China does contribute financially to regional information sharing centers focused on piracy in the region. Most of China's anti-piracy efforts at sea were concentrated in the Gulf of Aden off the coast of east Africa and there are no recorded joint patrols aimed at anti-piracy between China and Southeast Asian states, aside from joint patrols China has undertaken up the Mekong River. This fuels scepticism about whether the PLANMC May 5 drill was motivated by Beijing's concern about piracy in the South China Sea, or to send a message to the other claimants.

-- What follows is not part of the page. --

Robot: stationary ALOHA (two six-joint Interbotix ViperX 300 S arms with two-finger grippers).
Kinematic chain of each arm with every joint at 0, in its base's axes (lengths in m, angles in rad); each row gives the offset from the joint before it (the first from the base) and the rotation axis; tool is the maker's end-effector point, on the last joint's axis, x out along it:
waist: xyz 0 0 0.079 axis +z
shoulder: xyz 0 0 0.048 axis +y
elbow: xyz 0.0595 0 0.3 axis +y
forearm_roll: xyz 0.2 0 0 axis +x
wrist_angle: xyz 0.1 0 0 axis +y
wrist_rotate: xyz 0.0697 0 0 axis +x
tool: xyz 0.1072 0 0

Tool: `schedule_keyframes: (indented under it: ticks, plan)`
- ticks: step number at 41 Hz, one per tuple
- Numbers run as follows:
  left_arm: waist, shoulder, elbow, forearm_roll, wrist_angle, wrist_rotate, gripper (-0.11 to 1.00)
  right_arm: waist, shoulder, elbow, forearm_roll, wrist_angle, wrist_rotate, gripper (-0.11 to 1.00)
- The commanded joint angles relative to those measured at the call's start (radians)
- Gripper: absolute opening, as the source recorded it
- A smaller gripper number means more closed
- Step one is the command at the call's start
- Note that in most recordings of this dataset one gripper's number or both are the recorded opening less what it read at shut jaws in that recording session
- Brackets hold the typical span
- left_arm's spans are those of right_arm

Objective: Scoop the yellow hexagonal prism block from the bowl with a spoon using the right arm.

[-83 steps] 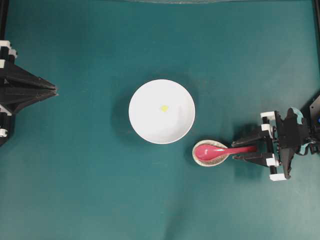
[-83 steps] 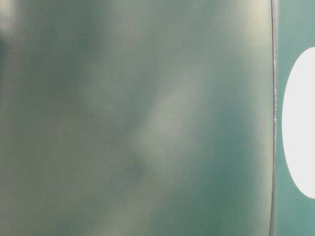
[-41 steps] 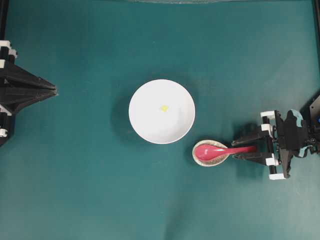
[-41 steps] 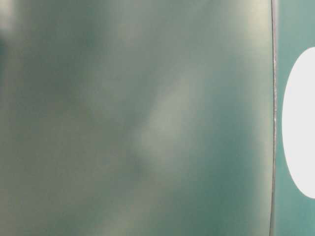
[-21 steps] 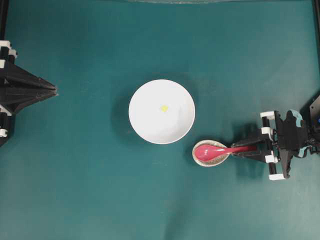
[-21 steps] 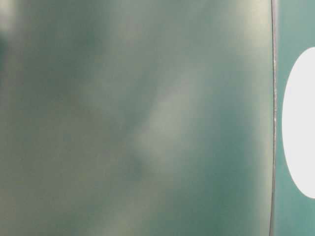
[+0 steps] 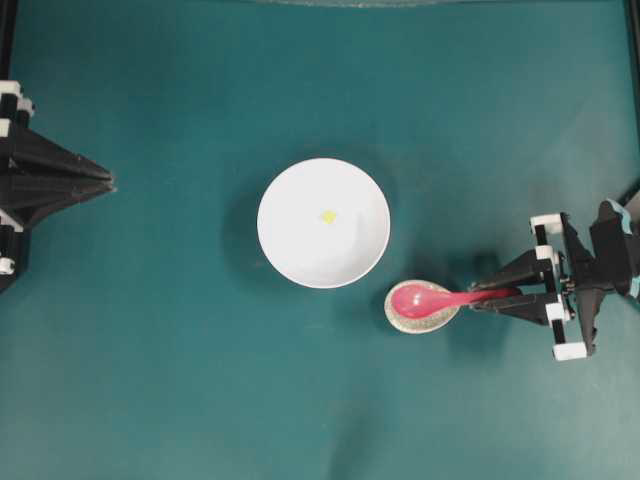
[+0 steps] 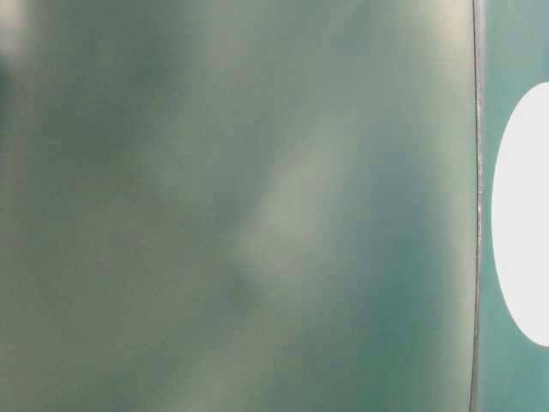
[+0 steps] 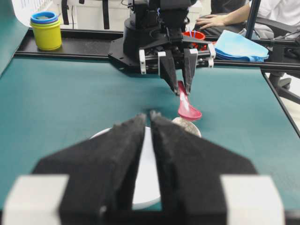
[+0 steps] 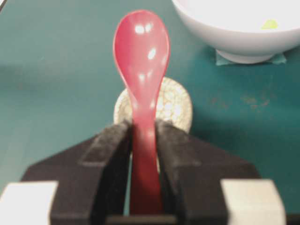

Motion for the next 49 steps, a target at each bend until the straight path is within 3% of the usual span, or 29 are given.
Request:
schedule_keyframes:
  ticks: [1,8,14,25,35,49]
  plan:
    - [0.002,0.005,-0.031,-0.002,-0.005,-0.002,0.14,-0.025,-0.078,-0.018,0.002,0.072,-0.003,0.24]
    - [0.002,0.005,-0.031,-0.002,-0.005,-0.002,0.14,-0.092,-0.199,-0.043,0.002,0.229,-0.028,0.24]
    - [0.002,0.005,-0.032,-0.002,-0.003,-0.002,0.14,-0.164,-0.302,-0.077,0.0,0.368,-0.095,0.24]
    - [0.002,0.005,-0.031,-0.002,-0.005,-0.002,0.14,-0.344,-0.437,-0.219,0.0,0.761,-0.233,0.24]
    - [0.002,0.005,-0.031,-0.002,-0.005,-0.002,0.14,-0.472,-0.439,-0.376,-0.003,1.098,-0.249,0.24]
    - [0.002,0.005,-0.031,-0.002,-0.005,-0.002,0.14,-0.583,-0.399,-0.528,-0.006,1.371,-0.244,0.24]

From China’s recent activities, it transpires that under cover of pandemic, China has stepped up brinkmanship in South China Sea. Beijing is creating facts on the ground. Its claims to the disputed islets and reefs encompassing the Paracel and Spratly islands, which it calls Xisha and Nansha respectively, have a questionable basis in international law and are based instead on an oval-shaped series of dashes drawn on map of the South China Sea. These islets, some of which Beijing has artificially reclaimed and fortified with military bases, overlap with claims by Malaysia, the Philippines, Vietnam, and Brunei.

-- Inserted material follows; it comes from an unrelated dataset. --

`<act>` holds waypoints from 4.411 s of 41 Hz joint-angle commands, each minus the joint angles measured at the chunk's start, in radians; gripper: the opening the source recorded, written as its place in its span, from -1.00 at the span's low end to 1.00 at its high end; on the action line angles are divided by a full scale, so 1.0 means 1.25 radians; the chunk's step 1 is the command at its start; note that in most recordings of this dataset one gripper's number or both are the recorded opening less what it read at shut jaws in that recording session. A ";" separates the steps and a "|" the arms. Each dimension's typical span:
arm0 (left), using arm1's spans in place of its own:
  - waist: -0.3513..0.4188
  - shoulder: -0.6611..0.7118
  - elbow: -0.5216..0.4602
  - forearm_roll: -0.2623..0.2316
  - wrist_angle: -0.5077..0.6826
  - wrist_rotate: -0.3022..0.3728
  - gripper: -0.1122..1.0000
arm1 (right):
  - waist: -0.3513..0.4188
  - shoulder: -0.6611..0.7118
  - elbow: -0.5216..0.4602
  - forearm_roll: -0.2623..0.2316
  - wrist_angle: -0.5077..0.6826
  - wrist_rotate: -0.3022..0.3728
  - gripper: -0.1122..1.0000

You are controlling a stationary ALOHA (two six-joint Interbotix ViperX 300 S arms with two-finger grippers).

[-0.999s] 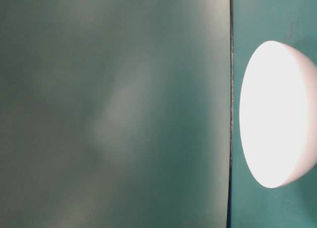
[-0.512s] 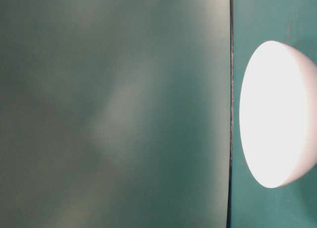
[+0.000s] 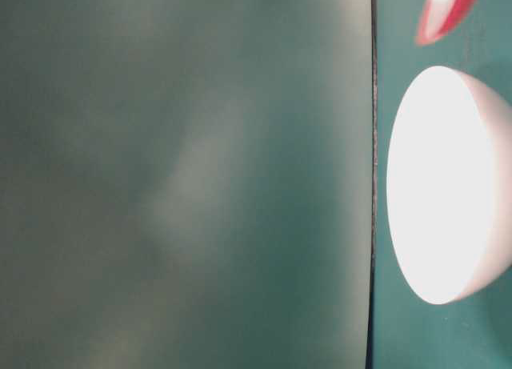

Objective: Grip the spoon and scoop the red block from the bowl with right arm.
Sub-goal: 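Carry the spoon with the right gripper over the white bowl, then lower the spoon bowl into the white bowl beside the red cube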

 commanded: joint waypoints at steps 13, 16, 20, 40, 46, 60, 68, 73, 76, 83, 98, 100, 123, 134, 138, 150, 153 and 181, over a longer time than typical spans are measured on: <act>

China’s line was originally drawn by the pre-Communist government of Chiang Kai-shek in 1947 and modified in 1952 by Mao Zedong. In 2009, in a diplomatic note to the Commission on the Limits of the Continental Shelf, China attached the dashed-line map and claimed that it had “indisputable sovereignty over the islands in the South China Sea and the adjacent waters, and enjoys sovereign rights and jurisdiction over the relevant waters as well as the seabed and subsoil thereof.” Beijing has pressed that claim with growing assertiveness ever since, all the while exploiting the ambiguity of terms such as “adjacent” and “relevant.”

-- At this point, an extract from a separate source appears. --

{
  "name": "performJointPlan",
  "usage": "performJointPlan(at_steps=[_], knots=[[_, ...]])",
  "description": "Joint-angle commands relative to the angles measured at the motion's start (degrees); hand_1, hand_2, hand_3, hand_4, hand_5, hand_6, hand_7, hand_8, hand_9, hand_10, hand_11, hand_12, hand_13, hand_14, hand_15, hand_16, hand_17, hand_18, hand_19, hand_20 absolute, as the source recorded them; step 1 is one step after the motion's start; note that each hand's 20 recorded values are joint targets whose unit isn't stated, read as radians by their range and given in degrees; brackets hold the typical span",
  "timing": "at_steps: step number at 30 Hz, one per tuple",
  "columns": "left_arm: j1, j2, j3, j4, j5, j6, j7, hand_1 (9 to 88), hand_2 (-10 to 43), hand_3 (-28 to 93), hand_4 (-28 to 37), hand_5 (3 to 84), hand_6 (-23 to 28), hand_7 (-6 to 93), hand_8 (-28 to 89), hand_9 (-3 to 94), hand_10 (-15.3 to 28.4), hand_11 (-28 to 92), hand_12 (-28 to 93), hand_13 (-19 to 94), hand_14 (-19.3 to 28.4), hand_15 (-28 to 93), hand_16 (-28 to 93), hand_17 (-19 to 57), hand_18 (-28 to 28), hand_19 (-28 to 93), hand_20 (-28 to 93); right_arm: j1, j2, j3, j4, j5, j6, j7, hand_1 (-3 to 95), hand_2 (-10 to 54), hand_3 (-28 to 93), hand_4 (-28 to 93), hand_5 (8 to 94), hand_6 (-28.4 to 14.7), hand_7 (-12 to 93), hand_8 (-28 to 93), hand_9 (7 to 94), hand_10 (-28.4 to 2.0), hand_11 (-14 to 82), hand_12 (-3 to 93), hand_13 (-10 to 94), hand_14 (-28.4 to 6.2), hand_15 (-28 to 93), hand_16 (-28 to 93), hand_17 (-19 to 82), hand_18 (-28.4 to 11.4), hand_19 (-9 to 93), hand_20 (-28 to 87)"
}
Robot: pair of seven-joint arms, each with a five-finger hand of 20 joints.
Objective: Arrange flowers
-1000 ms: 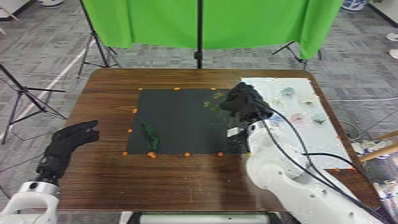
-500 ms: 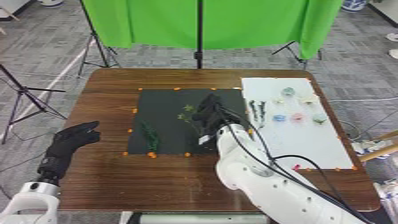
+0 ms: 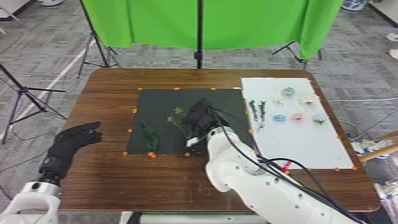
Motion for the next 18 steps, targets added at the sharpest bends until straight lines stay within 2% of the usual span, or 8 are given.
performJointPlan(at_steps=[1,8,18], knots=[[0.59,-0.45,0.0,0.23,0.32,-0.93,-0.77,31.4,4.4,64,-17.6,46.8,5.4,13.7,-6,47.5,14.7,25,14,37,19.2,29,1,4.9,16.2,29,30,-1.28,-0.77,-0.79,-0.45,1.01,-0.05,0.15,58.8,-9.5,54,-11,81.6,-1.9,27,19,91.7,-9.9,28.2,39.2,94,0.4,62,33,58,-19.3,93,48],[0.16,-0.3,0.16,0.42,0.34,-1.15,-0.99,31.4,4.4,64,-17.5,46.8,5.4,13.8,-6,47.5,14.7,25,14,37,19.3,29,1,4.9,16.2,29,30,-1.51,-0.66,-0.26,-0.04,1.35,-0.04,-0.5,56.7,-9.5,55,-10,81.4,-2.2,26,19,91.2,-10.4,28.0,38.4,94,0.2,62,32,58,-19.1,93,47],[0.38,-0.43,-0.04,0.25,0.38,-1.39,-1.04,31.4,4.4,64,-17.5,46.8,5.4,13.7,-6,47.4,14.7,24,14,37,19.3,29,1,4.8,16.2,29,30,-2.2,-0.51,-0.04,-0.03,1.31,-0.8,-0.9,54.2,-9.5,54,-10,80.9,-2.6,25,18,90.4,-11.5,30.2,34.3,94,0.0,61,33,58,-19.3,93,47]])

Beijing says its claims are fundamentally incompatible with established international law on maritime boundaries, the United Nations Convention on the Law of the Sea (UNCLOS), which it has ratified and by which it professes to abide. However, its claims were ruled fraudulent by an international tribunal in The Hague. This is part of a broader Chinese strategy to create its own version of the Monroe Doctrine, the 19th-century policy by which the US claimed all of North and South America as its rightful area of control at the exclusion of the European powers. Beijing seeks a sphere of decisive influence with military defense capabilities to raise the cost of any potential US intervention. In short, while the world fights Covid-19, China is moving closer to establishing regional dominion.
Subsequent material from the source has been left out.